Note: This post is more wonkish than is typical. Normal service will resume in the future. Thanks to Johannes Pfeifer for making his Dynare files publicly available for the Smets-Wouters model, which allowed me to produce all of the results in this post.
The use of dynamic stochastic general equilibrium (DSGE) models has become ubiquitous in academic macroeconomics and central banks since their inception in the 1980s. These models are dynamic, as they feature agents who make decisions over time. They are stochastic in the sense that they feature uncertainty about the processes which ultimately drive fluctuations in the model’s set of variables. Finally, they are general equilibrium models since prices, interest rates and quantities are all determined simultaneously in a matter that means all agents are satisfying their optimality conditions. After the financial crisis of 2007-09, these models were subject to a wealth of criticism. For example, see Joseph Stiglitz’s very influential paper from 2017. Some of this criticism was well-founded in my view, although a lot of it was not, and it should be noted that many of the more reasonable critiques have been incorporated into mainstream DSGE models during the decade since. However, most criticism was directed towards the fundamental principles of DSGE models, for example, criticising the validity of the representative agent assumption or highlighting that the models did not sufficiently account for the role of the financial sector and the frictions this generates for the macroeconomy as a whole.
In a provocative and interesting recent paper, Daniel J. McDonald and Cosma Rohilla Shalizi — two statisticians — direct their criticism towards a different aspect of the DSGE literature, namely the process by which these models are estimated.
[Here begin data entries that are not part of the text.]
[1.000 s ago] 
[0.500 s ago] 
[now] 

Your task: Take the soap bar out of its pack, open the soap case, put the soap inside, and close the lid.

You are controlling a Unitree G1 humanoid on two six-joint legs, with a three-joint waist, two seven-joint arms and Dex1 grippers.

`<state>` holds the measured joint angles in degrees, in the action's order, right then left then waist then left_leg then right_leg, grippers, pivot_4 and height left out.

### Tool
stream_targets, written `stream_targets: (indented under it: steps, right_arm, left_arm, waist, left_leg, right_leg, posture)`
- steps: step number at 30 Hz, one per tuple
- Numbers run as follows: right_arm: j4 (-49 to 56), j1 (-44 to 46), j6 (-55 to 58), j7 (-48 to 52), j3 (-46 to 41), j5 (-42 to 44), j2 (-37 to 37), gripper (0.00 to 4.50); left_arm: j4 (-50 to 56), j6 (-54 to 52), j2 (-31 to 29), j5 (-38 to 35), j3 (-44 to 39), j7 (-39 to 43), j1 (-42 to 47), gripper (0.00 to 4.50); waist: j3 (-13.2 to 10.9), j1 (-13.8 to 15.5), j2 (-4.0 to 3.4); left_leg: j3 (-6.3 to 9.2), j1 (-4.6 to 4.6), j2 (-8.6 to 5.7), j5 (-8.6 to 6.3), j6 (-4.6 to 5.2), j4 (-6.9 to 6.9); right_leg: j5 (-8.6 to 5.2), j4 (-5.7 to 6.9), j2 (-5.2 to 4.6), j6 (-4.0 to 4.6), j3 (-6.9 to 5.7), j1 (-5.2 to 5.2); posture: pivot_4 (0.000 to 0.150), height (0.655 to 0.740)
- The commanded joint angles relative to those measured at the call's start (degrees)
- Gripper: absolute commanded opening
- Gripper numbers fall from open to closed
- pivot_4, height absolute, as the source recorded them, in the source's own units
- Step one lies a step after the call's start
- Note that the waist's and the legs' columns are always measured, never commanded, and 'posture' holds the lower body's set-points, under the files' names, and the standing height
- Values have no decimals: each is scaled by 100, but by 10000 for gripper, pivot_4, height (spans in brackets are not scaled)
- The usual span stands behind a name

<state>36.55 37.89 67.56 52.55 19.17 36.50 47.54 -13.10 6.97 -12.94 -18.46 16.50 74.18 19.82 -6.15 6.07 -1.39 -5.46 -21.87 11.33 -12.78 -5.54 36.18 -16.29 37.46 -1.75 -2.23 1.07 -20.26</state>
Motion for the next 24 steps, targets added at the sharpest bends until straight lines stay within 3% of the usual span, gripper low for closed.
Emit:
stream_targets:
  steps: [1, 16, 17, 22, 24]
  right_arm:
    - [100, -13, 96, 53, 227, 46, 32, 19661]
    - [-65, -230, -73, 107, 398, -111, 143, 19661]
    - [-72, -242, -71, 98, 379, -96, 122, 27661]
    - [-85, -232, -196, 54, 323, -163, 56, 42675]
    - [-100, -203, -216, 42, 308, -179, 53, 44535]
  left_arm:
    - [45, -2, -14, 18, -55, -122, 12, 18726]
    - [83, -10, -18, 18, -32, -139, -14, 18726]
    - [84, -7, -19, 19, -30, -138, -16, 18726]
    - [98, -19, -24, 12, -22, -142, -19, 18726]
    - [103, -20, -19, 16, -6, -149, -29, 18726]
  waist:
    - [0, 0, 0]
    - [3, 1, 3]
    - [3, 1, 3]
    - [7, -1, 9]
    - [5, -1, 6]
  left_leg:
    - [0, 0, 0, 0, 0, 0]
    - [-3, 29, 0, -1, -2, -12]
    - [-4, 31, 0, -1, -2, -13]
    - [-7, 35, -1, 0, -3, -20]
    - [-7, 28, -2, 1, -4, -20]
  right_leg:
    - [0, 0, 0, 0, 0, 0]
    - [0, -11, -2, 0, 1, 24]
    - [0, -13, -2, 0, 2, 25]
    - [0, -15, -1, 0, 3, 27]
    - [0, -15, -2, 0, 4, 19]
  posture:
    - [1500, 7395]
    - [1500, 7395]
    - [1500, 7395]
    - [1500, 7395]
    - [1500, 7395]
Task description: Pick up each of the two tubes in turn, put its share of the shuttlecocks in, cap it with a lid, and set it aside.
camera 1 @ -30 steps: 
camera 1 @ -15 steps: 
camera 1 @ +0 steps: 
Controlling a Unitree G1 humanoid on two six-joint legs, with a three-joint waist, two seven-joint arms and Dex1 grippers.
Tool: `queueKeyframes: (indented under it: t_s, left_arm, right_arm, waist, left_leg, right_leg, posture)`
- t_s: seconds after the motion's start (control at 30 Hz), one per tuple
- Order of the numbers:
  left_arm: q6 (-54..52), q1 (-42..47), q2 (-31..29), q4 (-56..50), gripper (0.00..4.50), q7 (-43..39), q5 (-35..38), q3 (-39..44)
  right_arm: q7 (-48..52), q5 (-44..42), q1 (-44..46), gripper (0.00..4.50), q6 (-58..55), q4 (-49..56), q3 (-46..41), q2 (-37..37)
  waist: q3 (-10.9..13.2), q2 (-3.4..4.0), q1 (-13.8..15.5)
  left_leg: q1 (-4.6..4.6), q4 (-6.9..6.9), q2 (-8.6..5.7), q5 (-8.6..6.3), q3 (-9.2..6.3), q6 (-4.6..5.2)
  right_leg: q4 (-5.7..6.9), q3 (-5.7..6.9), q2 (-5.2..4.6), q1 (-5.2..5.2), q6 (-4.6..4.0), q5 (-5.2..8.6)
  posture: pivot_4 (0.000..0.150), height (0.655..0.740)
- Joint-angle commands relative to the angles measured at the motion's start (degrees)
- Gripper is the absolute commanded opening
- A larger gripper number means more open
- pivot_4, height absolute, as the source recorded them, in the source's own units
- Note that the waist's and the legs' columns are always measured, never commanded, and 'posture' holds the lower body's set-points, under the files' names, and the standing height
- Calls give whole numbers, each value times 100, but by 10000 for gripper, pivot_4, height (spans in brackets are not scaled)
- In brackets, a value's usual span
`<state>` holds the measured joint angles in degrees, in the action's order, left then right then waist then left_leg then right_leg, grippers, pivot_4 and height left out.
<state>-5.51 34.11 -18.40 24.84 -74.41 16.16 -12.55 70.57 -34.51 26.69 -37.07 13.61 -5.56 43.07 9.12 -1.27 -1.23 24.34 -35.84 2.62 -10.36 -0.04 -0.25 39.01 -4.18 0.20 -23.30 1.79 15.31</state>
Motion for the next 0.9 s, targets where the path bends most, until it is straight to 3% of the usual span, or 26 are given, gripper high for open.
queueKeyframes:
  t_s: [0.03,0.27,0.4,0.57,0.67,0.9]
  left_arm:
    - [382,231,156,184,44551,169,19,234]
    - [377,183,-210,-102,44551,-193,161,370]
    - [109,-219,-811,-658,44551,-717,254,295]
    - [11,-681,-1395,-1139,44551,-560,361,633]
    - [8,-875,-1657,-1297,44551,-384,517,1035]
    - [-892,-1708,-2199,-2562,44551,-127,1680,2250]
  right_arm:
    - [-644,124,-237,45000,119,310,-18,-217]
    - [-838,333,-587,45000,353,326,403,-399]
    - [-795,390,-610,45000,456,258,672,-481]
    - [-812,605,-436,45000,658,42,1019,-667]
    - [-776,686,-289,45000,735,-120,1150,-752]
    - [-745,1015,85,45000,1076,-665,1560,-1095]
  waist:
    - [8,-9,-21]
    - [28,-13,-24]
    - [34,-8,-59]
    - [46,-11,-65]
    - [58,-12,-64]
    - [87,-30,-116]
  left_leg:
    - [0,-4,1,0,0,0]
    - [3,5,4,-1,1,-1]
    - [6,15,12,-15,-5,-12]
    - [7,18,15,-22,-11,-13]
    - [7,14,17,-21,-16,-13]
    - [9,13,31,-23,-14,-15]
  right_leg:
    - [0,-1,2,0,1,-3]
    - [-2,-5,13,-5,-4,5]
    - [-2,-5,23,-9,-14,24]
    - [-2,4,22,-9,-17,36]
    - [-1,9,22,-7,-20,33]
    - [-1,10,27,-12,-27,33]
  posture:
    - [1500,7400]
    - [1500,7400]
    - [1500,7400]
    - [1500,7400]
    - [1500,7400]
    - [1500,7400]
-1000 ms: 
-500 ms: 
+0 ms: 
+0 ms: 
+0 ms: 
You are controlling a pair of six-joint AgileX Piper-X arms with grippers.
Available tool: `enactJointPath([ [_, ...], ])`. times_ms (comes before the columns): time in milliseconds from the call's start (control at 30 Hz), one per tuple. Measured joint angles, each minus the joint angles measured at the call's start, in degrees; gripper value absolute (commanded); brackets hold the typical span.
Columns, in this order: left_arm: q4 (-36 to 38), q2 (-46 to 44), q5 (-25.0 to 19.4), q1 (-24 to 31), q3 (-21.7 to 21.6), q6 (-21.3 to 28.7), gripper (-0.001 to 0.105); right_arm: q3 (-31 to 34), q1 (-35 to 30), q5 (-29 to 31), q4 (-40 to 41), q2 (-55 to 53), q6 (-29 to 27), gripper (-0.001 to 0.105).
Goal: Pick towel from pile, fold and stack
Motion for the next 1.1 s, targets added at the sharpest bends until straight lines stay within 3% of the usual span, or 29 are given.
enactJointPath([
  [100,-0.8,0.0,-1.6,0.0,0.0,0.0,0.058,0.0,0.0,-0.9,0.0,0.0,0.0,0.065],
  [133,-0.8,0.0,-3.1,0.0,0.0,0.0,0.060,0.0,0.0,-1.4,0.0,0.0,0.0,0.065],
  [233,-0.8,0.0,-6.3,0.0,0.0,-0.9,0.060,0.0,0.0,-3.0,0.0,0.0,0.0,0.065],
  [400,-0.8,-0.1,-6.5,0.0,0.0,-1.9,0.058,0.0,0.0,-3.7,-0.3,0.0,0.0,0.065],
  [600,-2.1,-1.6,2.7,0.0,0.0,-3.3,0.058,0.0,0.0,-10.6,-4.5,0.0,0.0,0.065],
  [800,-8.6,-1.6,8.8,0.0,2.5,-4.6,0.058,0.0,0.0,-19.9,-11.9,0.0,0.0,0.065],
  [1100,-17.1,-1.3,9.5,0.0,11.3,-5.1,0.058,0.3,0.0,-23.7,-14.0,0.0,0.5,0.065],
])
They make two key points which I will quote from Shalizi’s blog post on the subject:
Even if the Smets-Wouters model was completely correct about the structure of the economy, and it was given access to centuries of stationary data, it would predict very badly, and many "deep" parameters would remain very poorly estimated;
Swapping the series around randomly improves the fit a lot of the time, even when the results are substantive nonsense.
The Smets-Wouters (2007) model is a large-scale DSGE that represents a benchmark in the literature since it contains a wealth of frictions that macroeconomists typically see as relevant in practice. This was a very influential model that forms the basis for many others used by central banks and financial institutions. In their AER paper, Smets and Wouters estimate their model with US data and find that the model can outperform Bayesian VARs (a different macro technique that does not take a stand on the explicit structure of the economic world) in-sample. This had been a severe knock on DSGE models for a while and was one reason why the private sector had mostly taken a pretty dim view of them for their purposes.
McDonald and Shalizi’s (MS henceforth) critique is highly worrying on its surface. They are basically saying in the first of the two points above that if we take a DSGE model where we know the true set of parameters, use the parameterized model to generate fake, simulated data, and then estimate the model on the simulated data, the procedure will not reliably get at the true parameters. Obviously in practice when we estimate these models, we do not know the true parameters (else we wouldn’t bother), but this is a way of testing the estimation performance in a laboratory setting where we know the true data-generating process. If the model cannot find the truth when we know what the truth actually is ex-ante, we should be highly skeptical about estimates produced on real-world data. As such, this is a low bar. They find that the model is unable to clear this low bar, however, with many parameter estimates deviating substantially from their true values, and parameter estimation error failing to decline as the length of the simulated sample increases.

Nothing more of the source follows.